From: Sam James <sam@gentoo.org>
To: Alejandro Colomar <alx.manpages@gmail.com>
Cc: Alexis <flexibeast@gmail.com>,
groff@gnu.org, linux-man <linux-man@vger.kernel.org>,
Ingo Schwarze <schwarze@usta.de>, Dirk Gouders <dirk@gouders.net>,
Colin Watson <cjwatson@debian.org>,
Ralph Corderoy <ralph@inputplus.co.uk>,
Kerin Millar <kfm@plushkava.net>
Subject: Re: Compressed man pages (was: Accessibility of man pages (was: Playground pager lsp(1)))
Date: Wed, 12 Apr 2023 09:13:13 +0100 [thread overview]
Message-ID: <875ya1ecq1.fsf@gentoo.org> (raw)
In-Reply-To: <c6e9eb6a-a2ba-1de1-211f-bc6ccc3f7a9a@gmail.com>
[-- Attachment #1: Type: text/plain, Size: 4996 bytes --]

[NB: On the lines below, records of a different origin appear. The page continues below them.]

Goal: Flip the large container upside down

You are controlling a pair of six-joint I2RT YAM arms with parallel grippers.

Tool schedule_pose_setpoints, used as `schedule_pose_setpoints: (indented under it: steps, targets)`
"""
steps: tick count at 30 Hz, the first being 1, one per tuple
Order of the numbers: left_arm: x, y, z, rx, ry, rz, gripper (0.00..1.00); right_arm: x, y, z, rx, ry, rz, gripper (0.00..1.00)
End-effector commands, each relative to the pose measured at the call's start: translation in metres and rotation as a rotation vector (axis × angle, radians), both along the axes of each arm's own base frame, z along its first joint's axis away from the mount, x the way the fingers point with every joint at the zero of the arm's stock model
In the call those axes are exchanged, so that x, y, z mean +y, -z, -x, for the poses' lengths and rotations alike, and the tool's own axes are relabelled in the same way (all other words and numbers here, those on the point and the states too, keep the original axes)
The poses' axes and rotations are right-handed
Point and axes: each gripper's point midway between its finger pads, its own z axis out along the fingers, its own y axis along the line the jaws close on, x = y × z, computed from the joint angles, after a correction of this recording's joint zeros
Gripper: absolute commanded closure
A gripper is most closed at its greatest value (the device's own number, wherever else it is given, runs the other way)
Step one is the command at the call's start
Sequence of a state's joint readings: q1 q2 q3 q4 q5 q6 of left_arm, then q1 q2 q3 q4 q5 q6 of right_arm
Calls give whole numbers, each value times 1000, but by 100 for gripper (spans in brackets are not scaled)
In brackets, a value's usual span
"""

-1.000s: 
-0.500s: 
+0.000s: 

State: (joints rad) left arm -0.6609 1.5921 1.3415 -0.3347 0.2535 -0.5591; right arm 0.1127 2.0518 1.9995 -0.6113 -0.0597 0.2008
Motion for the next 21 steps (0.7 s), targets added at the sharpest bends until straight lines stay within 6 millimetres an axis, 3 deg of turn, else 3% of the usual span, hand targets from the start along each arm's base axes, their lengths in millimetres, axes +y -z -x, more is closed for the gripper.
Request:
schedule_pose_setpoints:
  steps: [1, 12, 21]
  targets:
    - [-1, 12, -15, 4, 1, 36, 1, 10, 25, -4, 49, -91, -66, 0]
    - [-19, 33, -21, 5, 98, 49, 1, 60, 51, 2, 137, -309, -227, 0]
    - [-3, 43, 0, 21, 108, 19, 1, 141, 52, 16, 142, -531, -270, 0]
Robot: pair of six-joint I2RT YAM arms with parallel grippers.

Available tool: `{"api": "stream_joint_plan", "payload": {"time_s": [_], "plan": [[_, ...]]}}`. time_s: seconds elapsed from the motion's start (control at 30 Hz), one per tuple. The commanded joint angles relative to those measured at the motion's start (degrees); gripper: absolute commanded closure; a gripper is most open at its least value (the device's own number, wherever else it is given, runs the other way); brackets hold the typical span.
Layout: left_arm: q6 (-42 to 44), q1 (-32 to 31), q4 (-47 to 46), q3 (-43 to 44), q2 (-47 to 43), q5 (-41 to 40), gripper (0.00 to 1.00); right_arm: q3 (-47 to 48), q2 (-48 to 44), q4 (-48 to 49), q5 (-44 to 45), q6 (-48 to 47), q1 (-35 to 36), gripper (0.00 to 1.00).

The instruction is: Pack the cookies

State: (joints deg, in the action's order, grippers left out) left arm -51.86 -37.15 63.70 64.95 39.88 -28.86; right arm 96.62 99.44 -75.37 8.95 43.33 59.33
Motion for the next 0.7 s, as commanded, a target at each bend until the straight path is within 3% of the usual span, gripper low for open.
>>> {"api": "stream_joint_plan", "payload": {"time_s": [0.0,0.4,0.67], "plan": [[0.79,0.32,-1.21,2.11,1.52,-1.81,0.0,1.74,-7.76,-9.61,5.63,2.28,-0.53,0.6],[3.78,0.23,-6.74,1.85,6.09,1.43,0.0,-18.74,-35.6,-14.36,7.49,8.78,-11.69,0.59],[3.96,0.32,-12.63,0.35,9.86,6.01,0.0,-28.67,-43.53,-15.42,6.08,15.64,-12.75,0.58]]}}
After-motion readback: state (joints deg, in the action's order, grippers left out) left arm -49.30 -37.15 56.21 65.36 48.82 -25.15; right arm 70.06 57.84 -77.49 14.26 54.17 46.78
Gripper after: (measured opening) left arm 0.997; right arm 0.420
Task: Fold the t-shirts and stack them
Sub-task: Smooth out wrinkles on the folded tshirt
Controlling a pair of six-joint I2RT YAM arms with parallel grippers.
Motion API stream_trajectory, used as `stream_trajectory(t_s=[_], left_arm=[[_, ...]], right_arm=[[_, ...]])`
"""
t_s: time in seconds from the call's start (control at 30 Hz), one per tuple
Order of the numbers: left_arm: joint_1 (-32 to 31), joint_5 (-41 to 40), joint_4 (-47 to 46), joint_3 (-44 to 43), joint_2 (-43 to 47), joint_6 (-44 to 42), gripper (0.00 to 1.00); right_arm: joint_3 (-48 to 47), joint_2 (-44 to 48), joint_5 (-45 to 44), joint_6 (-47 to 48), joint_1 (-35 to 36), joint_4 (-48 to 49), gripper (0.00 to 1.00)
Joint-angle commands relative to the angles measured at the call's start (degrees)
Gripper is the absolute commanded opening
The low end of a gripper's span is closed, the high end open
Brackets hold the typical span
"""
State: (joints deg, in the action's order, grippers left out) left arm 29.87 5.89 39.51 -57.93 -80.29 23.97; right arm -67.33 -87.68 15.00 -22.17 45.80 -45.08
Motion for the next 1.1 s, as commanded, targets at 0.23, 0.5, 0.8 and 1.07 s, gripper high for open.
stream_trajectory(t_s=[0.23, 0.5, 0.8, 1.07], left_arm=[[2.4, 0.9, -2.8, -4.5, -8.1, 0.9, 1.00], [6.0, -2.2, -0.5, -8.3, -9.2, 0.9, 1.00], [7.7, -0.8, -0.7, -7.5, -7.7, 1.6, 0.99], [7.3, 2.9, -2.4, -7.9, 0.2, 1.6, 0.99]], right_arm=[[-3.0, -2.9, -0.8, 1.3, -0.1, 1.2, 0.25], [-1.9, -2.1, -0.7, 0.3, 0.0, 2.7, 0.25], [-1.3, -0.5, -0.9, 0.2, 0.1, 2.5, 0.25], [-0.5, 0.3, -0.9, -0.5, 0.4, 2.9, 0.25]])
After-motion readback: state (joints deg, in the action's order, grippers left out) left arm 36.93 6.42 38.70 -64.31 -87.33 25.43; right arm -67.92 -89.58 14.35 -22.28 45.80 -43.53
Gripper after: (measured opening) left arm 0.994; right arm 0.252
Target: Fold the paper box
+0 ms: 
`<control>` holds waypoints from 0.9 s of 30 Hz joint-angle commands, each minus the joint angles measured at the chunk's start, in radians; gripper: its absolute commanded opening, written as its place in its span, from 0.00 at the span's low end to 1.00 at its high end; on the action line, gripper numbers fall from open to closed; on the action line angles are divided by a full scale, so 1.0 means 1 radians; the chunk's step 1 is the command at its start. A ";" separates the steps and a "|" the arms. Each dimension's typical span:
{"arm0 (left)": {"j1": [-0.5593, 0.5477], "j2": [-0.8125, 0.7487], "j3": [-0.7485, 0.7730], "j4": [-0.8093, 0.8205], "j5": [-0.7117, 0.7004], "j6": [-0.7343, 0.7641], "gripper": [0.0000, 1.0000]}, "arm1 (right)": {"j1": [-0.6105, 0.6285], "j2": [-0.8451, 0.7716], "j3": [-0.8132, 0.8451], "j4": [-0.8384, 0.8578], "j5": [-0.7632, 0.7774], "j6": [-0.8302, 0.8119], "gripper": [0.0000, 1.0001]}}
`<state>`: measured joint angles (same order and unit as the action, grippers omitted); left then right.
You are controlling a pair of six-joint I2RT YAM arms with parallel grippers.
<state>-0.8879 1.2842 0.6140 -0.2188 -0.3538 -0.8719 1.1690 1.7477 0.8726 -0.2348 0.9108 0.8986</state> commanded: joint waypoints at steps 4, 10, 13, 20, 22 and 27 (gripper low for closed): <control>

Alejandro Colomar <alx.manpages@gmail.com> writes:
> [[PGP Signed Part:Undecided]]
> [Added back linux-man@, and people that commented on this (sub)topic]
> [Added Sam, I've got a question for you]
>
> Hi Alexis,
>
> Please keep (at least) linux-man@ in the loop.
>
> On 4/9/23 08:44, Alexis wrote:
>>
>> As a related data point, i'd like to mention Gentoo's position on
>> this, i.e. that man pages will continue to be bzip2-compressed by
>> default:
>>
>> "app-text/mandoc bzip2 support"
>> https://bugs.gentoo.org/854267
>>
>> "Remove /usr/share/man from default inclusion list for docompress"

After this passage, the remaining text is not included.